How to git clone a specific branch


Command to clone a specific Git branch

To git clone only a single, specific Git branch, issue this command:

git clone --single-branch --branch development

The steps to clone a specific Git branch differ from a typical clone command in two ways:

  1. The –single-branch (two dashes) flag limits the clone to only one branch.
  2. The –branch (two dashes) flag specifies which specific Git branch to clone.
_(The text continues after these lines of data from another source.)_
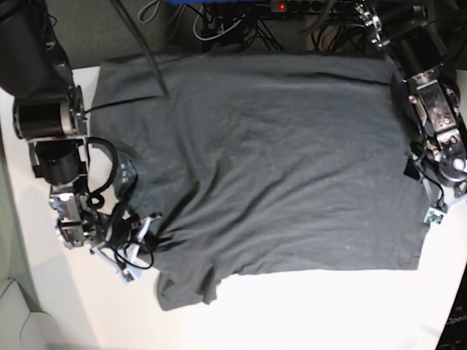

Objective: Layout the t-shirt on the table in an organized manner, then fold the t-shirt properly
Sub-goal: 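Pull the shirt edge with both grippers away from each other to stretch it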

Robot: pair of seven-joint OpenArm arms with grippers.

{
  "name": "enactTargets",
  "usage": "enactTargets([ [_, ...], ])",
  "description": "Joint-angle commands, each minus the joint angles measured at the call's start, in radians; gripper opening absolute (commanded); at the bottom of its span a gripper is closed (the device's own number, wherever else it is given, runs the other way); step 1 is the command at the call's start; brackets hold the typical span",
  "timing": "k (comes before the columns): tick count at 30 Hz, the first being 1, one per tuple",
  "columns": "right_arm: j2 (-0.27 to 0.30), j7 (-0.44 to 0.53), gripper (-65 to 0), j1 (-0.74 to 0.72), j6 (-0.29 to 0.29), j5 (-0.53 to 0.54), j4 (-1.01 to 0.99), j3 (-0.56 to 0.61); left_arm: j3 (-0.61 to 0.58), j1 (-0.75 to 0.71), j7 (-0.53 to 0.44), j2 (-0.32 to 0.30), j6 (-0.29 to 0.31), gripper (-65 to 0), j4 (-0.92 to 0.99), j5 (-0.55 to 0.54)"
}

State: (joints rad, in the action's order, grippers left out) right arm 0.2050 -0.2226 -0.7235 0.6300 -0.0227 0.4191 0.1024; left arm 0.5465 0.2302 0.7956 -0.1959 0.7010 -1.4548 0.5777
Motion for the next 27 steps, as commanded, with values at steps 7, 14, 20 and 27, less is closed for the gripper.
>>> enactTargets([
  [7, 0.029, 0.134, -64.7, -0.052, -0.253, 0.014, 0.021, -0.003, 0.005, 0.008, 0.009, -0.012, -0.008, -8.0, -0.022, 0.012],
  [14, 0.035, 0.045, -65.0, -0.043, -0.160, 0.020, 0.022, -0.014, 0.005, -0.032, -0.005, -0.018, -0.008, -8.1, 0.035, 0.011],
  [20, 0.035, -0.125, -65.0, 0.098, 0.011, 0.020, 0.255, -0.114, 0.007, -0.027, -0.091, -0.061, -0.008, -8.1, 0.211, 0.005],
  [27, 0.026, -0.318, -65.0, 0.322, 0.068, 0.017, 0.751, -0.142, 0.005, 0.005, -0.130, -0.092, -0.008, -8.1, 0.279, 0.005],
])
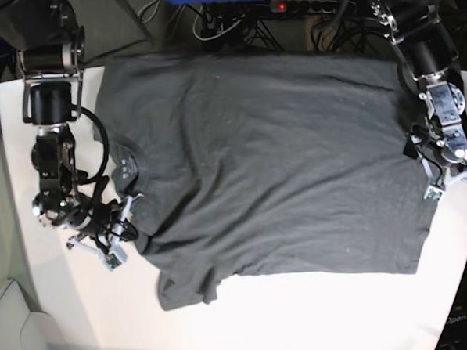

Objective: Layout the t-shirt on the table in an organized manner, then fold the t-shirt properly
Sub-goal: 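Pull the shirt edge with both grippers away from each other to stretch it, then drag the held shirt edge with both grippers to straighten the shirt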

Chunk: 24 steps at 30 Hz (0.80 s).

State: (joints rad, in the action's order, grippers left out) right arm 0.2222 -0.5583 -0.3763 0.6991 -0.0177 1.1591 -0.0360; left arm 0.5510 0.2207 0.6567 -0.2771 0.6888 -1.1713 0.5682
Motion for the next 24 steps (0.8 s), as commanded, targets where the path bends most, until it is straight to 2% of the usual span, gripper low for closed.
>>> enactTargets([
  [1, -0.002, 0.002, -65.0, -0.008, -0.001, 0.012, 0.038, -0.003, 0.001, 0.016, 0.008, -0.018, 0.004, -8.1, -0.005, 0.017],
  [5, -0.030, -0.016, -65.0, 0.041, -0.001, 0.012, 0.080, -0.002, -0.001, 0.018, 0.015, -0.030, 0.004, -8.1, -0.019, 0.017],
  [11, -0.060, -0.004, -65.0, 0.041, -0.001, 0.011, -0.024, -0.006, 0.001, 0.013, 0.019, -0.040, 0.004, -8.1, -0.020, 0.019],
  [15, -0.059, 0.076, -65.0, 0.038, -0.001, 0.009, -0.121, -0.005, 0.002, 0.006, 0.019, -0.055, 0.004, -8.1, -0.020, 0.019],
  [16, -0.053, 0.090, -65.0, 0.038, -0.022, 0.009, -0.135, -0.005, 0.004, -0.005, 0.019, -0.063, 0.004, -8.1, -0.020, 0.016],
  [21, -0.011, 0.169, -65.0, 0.038, -0.241, 0.009, -0.163, -0.005, 0.004, -0.019, 0.013, -0.073, 0.004, -8.1, -0.020, 0.014],
  [24, 0.015, 0.191, -65.0, 0.038, -0.336, 0.009, -0.153, -0.008, 0.004, -0.017, 0.019, -0.070, 0.004, -8.1, -0.026, 0.014],
])
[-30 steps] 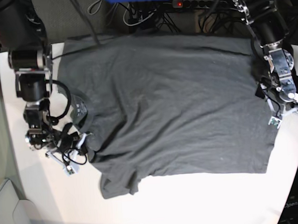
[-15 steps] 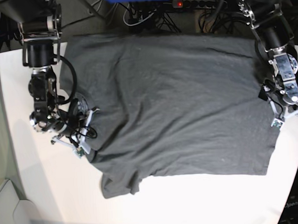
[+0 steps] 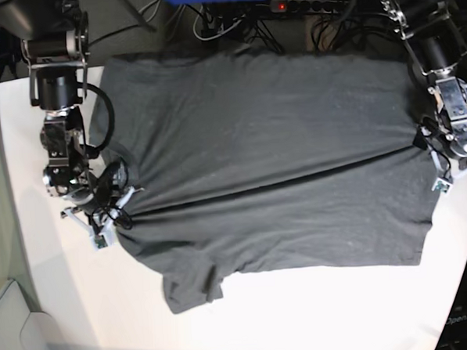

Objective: Layout the t-shirt on the table in an organized manner, then fold the t-shirt properly
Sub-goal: 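Drag the held shirt edge with both grippers to straighten the shirt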

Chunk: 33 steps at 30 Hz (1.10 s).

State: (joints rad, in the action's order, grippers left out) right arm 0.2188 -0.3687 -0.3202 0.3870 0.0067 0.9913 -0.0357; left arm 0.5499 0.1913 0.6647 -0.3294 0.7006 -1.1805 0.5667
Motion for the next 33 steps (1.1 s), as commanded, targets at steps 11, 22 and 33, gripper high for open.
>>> enactTargets([
  [11, 0.049, -0.091, -65.0, 0.083, 0.016, -0.009, 0.424, -0.011, 0.003, 0.018, 0.019, 0.025, -0.008, -8.0, -0.197, 0.022],
  [22, -0.049, -0.551, -65.0, 0.284, 0.311, -0.011, 0.763, -0.011, 0.002, -0.025, 0.125, 0.011, -0.002, -7.9, -0.307, 0.019],
  [33, -0.051, -0.510, -65.0, 0.392, 0.311, -0.012, 0.641, -0.010, -0.004, -0.146, 0.109, 0.052, -0.002, -7.8, -0.192, 0.013],
])
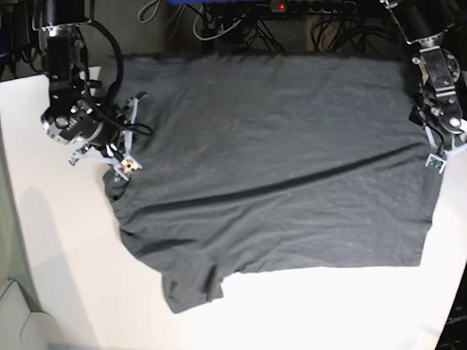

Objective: Layout the t-shirt on the table in an organized manner, then fold the t-shirt properly
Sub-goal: 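Drag the held shirt edge with both grippers to straighten the shirt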

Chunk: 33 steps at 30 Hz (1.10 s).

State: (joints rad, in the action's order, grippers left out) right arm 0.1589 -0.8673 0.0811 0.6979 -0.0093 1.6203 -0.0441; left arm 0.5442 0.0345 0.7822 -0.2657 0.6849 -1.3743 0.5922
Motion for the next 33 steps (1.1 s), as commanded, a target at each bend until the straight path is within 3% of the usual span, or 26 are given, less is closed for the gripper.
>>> enactTargets([
  [1, 0.008, 0.020, -65.0, -0.025, 0.000, 0.002, -0.028, -0.001, 0.003, 0.017, -0.022, -0.004, 0.013, -7.8, 0.017, -0.013],
  [10, 0.041, 0.162, -65.0, -0.238, 0.000, 0.002, -0.423, -0.001, 0.001, 0.115, -0.066, 0.072, 0.008, -7.8, 0.126, -0.008],
  [16, 0.112, 0.207, -65.0, -0.401, 0.000, 0.001, -0.593, -0.001, 0.003, 0.227, -0.068, 0.087, 0.008, -8.0, 0.184, -0.008],
  [26, 0.192, 0.205, -65.0, -0.485, 0.000, 0.002, -0.607, -0.004, 0.001, 0.336, -0.059, 0.081, 0.008, -7.9, 0.218, -0.004],
  [30, 0.193, 0.198, -65.0, -0.438, 0.000, 0.002, -0.490, -0.083, 0.004, 0.331, -0.053, 0.076, 0.008, -7.9, 0.154, -0.004],
  [33, 0.193, 0.182, -64.8, -0.376, 0.000, 0.002, -0.351, -0.139, 0.006, 0.308, 0.012, 0.076, 0.013, -7.9, 0.060, -0.010],
])
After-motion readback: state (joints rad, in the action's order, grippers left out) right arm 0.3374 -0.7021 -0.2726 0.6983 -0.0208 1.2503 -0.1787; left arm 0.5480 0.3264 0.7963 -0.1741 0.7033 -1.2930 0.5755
Single git branch clone example

Here is an example of clone of a single branch from a GitHub repo.

git-clone@branch:~$ git clone --single-branch --branch development 
* development

Notice how a request to list all branches after a single Git branch has been cloned only shows two things:

  • A local copy of the specific branch Git cloned.
  • A single branch listed as a remote reference.
git-clone@branch:~$ git branch --all
* development

This proves that indeed the command only cloned a single, specific Git branch on the remote server.

git clone single specific branch

When you clone a specific Git branch, you cannot check out other branches.
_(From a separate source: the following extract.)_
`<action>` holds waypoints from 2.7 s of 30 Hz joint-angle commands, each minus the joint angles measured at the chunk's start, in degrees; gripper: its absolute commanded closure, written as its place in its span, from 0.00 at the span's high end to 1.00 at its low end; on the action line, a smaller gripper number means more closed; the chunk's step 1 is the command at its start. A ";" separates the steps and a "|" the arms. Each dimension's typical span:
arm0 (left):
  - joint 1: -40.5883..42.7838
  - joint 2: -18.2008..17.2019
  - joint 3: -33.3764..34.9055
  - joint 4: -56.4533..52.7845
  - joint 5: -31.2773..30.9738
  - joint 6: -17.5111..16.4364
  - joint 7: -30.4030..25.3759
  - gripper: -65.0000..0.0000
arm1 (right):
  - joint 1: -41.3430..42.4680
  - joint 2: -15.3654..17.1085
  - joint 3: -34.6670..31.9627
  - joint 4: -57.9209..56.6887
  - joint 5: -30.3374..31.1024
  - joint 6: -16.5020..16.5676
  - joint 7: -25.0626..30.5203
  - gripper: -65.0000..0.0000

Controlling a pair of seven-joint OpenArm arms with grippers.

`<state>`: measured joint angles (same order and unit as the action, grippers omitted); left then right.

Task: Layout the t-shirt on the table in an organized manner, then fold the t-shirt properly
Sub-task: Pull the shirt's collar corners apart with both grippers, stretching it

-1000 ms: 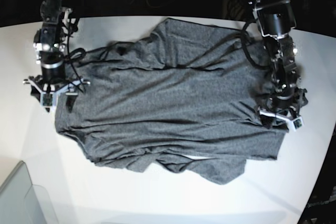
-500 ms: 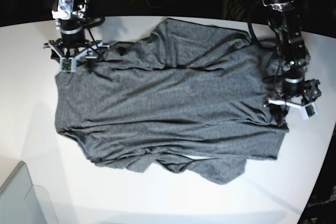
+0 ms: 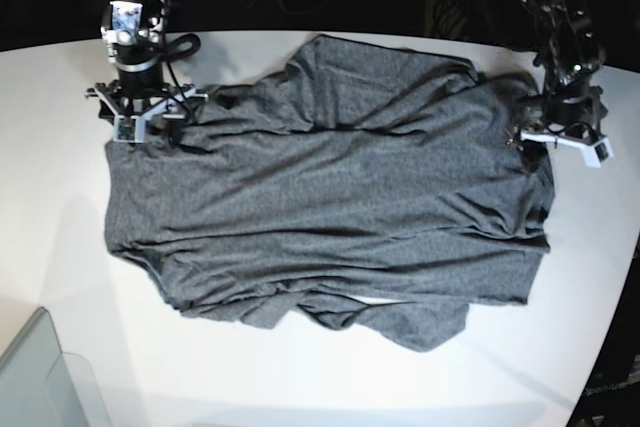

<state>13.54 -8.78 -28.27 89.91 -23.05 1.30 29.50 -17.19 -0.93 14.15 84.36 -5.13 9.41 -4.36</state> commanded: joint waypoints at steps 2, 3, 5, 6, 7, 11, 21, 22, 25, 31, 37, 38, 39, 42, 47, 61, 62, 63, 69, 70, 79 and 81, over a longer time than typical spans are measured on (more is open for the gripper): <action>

Multiple vs. single git branch clone commands

Contrast the output above to the result of a normal clone operation, as follows:

git-clone@branch:~$git clone 
* master
remotes/origin/HEAD -> origin/master

As you can see, without parameterization, a normal git clone command makes the default main or master branch local, and maintains remote references to other branches that the developer can checkout or switch to at will.

Consequences of a single git branch clone

For CI/CD pipelines built with tools such as Jenkins, GitHub Actions or TeamCity, it makes sense to only clone a single, specific Git branch.

However, for day-to-day development operations the consequences of cloning only a single branch make it more difficult to merge code and switch between branches.

After you git clone a specific branch, your local copy of the remote repo has two attributes:

  • It does not contain any local copies of the remote branches.
  • It does not contain any references to other branches in the remote repo.

Pathspec errors: master not known to Git

For example, in this single branch clone example, we have not copied the main or master branch.

Any attempts to check out the main or master branch will trigger a pathspec error telling us the branch does not exist locally, despite the fact that it does indeed exist on the remote repo we cloned.

git-clone@branch:~$ git checkout master
error: pathspec 'master' did not match any file(s) known to git

git-clone@branch:~$ git checkout main
error: pathspec ‘main’ did not match any file(s) known to git

To fix the pathspec error, the developer must do one of two things:

  • Add remote references to the branches they need, or
  • Start over with a full clone of the repository.

Git clone a single branch with a specific depth

Continuous integration builds commonly require cloning only a single, specific Git branch.

After all, if you’re just compiling the latest commit in the development branch, why clone every other branch in the process?

If this is the case, you might also want to limit the git clone depth.

Specific clone depth of 1

If you set the clone depth to 1, you’ll only get the latest commit, not the entire history of the project.

It’s a nice feature that might save your Jenkins server or GitHub Actions routine some clock-cycles.

It’ll save your CI/CD pipeline servers some hard drive space.